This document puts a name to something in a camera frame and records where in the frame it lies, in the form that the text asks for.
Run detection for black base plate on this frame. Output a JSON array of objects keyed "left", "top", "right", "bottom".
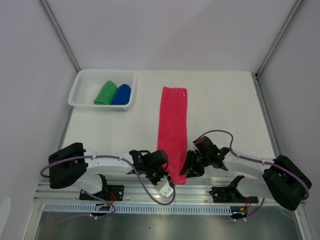
[
  {"left": 79, "top": 185, "right": 125, "bottom": 202},
  {"left": 208, "top": 187, "right": 258, "bottom": 204}
]

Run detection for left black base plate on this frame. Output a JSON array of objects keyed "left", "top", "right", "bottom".
[{"left": 79, "top": 185, "right": 125, "bottom": 202}]

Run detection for right aluminium corner post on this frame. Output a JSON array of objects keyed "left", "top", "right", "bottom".
[{"left": 254, "top": 0, "right": 307, "bottom": 78}]

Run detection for white plastic basket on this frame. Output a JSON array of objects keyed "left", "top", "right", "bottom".
[{"left": 67, "top": 69, "right": 138, "bottom": 112}]

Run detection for green towel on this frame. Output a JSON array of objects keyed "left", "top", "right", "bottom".
[{"left": 93, "top": 80, "right": 118, "bottom": 105}]

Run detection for white slotted cable duct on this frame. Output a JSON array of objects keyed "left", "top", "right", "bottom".
[{"left": 43, "top": 202, "right": 244, "bottom": 216}]

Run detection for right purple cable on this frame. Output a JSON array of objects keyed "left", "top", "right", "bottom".
[{"left": 196, "top": 129, "right": 313, "bottom": 222}]

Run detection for left aluminium corner post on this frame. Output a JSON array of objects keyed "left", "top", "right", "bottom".
[{"left": 37, "top": 0, "right": 82, "bottom": 73}]

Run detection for aluminium front rail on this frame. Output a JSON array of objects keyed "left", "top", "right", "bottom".
[{"left": 33, "top": 175, "right": 276, "bottom": 205}]

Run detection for pink towel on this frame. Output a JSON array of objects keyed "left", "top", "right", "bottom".
[{"left": 157, "top": 87, "right": 188, "bottom": 185}]

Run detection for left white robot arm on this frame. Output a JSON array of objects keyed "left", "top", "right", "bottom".
[{"left": 48, "top": 142, "right": 174, "bottom": 200}]

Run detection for blue towel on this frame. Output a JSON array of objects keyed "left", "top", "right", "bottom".
[{"left": 111, "top": 84, "right": 132, "bottom": 105}]

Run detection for aluminium corner post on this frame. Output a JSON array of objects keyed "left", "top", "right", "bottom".
[
  {"left": 254, "top": 0, "right": 307, "bottom": 78},
  {"left": 37, "top": 0, "right": 82, "bottom": 73}
]

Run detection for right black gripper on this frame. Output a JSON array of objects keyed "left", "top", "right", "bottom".
[{"left": 179, "top": 150, "right": 211, "bottom": 179}]

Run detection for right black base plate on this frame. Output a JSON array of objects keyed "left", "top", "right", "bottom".
[{"left": 208, "top": 187, "right": 258, "bottom": 204}]

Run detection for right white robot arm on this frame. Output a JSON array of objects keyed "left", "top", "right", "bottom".
[{"left": 180, "top": 136, "right": 312, "bottom": 211}]

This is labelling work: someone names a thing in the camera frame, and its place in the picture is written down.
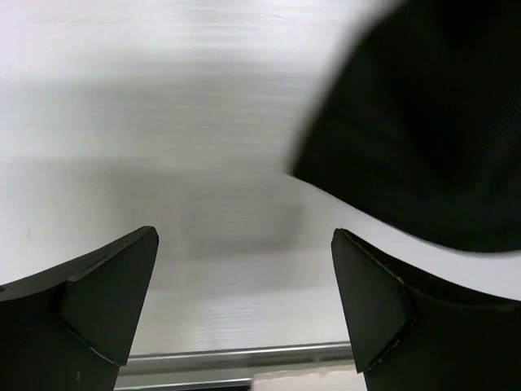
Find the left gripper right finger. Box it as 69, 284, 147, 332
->
331, 229, 520, 391

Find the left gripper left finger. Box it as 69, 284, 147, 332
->
1, 226, 159, 391

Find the black skirt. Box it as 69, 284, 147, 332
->
291, 1, 520, 253

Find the aluminium front rail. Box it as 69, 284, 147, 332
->
115, 342, 352, 390

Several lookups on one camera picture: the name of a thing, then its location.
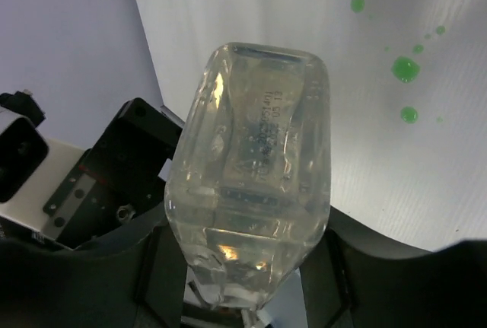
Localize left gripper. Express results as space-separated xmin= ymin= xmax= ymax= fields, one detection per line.
xmin=42 ymin=98 xmax=182 ymax=256

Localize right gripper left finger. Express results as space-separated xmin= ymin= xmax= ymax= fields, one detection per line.
xmin=1 ymin=227 xmax=186 ymax=327

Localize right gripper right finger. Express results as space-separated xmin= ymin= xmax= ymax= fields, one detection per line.
xmin=300 ymin=209 xmax=486 ymax=327

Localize clear bottle black label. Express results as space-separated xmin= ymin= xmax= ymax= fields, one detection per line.
xmin=164 ymin=43 xmax=331 ymax=310

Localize green soap spill drops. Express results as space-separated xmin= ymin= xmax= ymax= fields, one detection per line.
xmin=333 ymin=0 xmax=424 ymax=122

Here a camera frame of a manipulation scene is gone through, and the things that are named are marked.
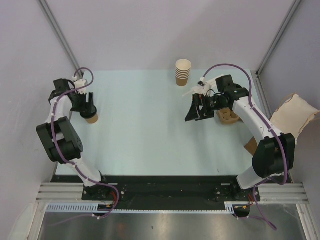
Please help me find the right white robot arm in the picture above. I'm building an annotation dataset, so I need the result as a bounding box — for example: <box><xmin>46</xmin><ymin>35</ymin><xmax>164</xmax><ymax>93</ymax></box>
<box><xmin>184</xmin><ymin>74</ymin><xmax>296</xmax><ymax>201</ymax></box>

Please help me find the purple cable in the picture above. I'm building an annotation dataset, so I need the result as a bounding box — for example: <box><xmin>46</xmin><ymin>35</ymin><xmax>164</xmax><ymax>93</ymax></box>
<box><xmin>201</xmin><ymin>62</ymin><xmax>291</xmax><ymax>231</ymax></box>
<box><xmin>49</xmin><ymin>67</ymin><xmax>120</xmax><ymax>226</ymax></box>

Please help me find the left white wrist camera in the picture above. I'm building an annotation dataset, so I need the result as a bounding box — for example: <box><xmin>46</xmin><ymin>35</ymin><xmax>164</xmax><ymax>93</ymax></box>
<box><xmin>72</xmin><ymin>77</ymin><xmax>88</xmax><ymax>95</ymax></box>

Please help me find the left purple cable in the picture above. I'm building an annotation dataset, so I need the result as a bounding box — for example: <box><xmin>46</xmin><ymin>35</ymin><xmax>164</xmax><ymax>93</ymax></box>
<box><xmin>49</xmin><ymin>67</ymin><xmax>120</xmax><ymax>226</ymax></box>

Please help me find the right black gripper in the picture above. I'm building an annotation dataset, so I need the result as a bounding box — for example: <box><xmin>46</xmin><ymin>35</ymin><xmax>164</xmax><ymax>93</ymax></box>
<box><xmin>185</xmin><ymin>93</ymin><xmax>228</xmax><ymax>121</ymax></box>

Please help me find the bundle of white straws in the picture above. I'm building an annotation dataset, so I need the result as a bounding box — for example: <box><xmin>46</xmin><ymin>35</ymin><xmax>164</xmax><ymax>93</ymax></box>
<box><xmin>182</xmin><ymin>74</ymin><xmax>224</xmax><ymax>97</ymax></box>

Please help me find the brown paper coffee cup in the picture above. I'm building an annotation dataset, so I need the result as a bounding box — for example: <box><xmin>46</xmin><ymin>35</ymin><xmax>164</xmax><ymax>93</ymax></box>
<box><xmin>85</xmin><ymin>113</ymin><xmax>99</xmax><ymax>124</ymax></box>

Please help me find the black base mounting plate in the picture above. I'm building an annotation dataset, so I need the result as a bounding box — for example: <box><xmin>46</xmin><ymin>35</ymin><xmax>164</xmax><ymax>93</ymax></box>
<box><xmin>51</xmin><ymin>174</ymin><xmax>291</xmax><ymax>211</ymax></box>

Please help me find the brown paper takeout bag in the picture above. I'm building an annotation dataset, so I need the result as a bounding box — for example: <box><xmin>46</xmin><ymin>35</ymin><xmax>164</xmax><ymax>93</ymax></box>
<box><xmin>244</xmin><ymin>92</ymin><xmax>320</xmax><ymax>157</ymax></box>

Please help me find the brown cardboard cup carrier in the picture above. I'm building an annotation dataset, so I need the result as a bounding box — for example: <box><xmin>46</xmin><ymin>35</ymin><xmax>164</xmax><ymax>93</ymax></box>
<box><xmin>217</xmin><ymin>108</ymin><xmax>240</xmax><ymax>125</ymax></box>

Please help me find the white slotted cable duct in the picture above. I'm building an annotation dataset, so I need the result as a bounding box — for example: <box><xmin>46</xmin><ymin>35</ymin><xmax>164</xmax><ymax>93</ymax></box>
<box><xmin>46</xmin><ymin>202</ymin><xmax>235</xmax><ymax>215</ymax></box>

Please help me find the black plastic cup lid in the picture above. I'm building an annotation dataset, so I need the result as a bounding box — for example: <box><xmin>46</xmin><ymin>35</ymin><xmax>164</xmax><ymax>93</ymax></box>
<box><xmin>79</xmin><ymin>106</ymin><xmax>98</xmax><ymax>120</ymax></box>

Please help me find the stack of brown paper cups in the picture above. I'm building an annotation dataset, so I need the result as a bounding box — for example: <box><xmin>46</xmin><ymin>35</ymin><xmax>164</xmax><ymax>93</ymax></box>
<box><xmin>175</xmin><ymin>59</ymin><xmax>192</xmax><ymax>87</ymax></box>

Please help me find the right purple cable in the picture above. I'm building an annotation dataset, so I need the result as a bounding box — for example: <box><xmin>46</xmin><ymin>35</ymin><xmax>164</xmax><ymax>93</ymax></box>
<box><xmin>201</xmin><ymin>62</ymin><xmax>291</xmax><ymax>231</ymax></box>

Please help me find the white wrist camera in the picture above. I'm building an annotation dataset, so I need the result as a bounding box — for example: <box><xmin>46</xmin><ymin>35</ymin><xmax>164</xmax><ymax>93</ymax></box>
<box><xmin>72</xmin><ymin>77</ymin><xmax>88</xmax><ymax>95</ymax></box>
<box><xmin>196</xmin><ymin>77</ymin><xmax>212</xmax><ymax>95</ymax></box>

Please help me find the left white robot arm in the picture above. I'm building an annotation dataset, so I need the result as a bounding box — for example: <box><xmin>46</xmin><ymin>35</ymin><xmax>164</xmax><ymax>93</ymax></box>
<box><xmin>36</xmin><ymin>77</ymin><xmax>111</xmax><ymax>200</ymax></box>

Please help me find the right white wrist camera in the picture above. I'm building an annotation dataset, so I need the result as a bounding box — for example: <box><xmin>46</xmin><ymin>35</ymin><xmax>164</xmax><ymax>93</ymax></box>
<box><xmin>196</xmin><ymin>77</ymin><xmax>212</xmax><ymax>95</ymax></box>

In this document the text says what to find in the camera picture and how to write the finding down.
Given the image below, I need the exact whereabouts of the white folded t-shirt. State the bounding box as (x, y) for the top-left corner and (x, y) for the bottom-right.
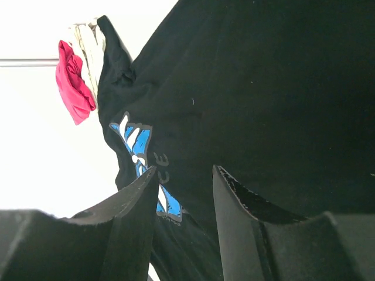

• **Exercise requirements**
Please transcribe exactly the lines above from the line that has "Localize left gripper." up to and including the line that has "Here a camera"; no other line belongs in the answer.

• **Answer to this problem**
Localize left gripper. Express results as space-separated xmin= ymin= xmax= ymax= fields, one detection per line.
xmin=42 ymin=98 xmax=182 ymax=256

Localize right gripper left finger. Express results as space-separated xmin= ymin= xmax= ymax= fields, one detection per line.
xmin=1 ymin=227 xmax=186 ymax=327

Localize right gripper right finger. Express results as space-separated xmin= ymin= xmax= ymax= fields, one detection per line.
xmin=300 ymin=209 xmax=486 ymax=327

Localize clear bottle black label. Express results as space-separated xmin= ymin= xmax= ymax= fields, one detection per line.
xmin=164 ymin=43 xmax=331 ymax=310

Localize green soap spill drops. Express results as space-separated xmin= ymin= xmax= ymax= fields, one detection per line.
xmin=333 ymin=0 xmax=424 ymax=122

Here a camera frame of a manipulation scene is gone through, and the things that are named are marked.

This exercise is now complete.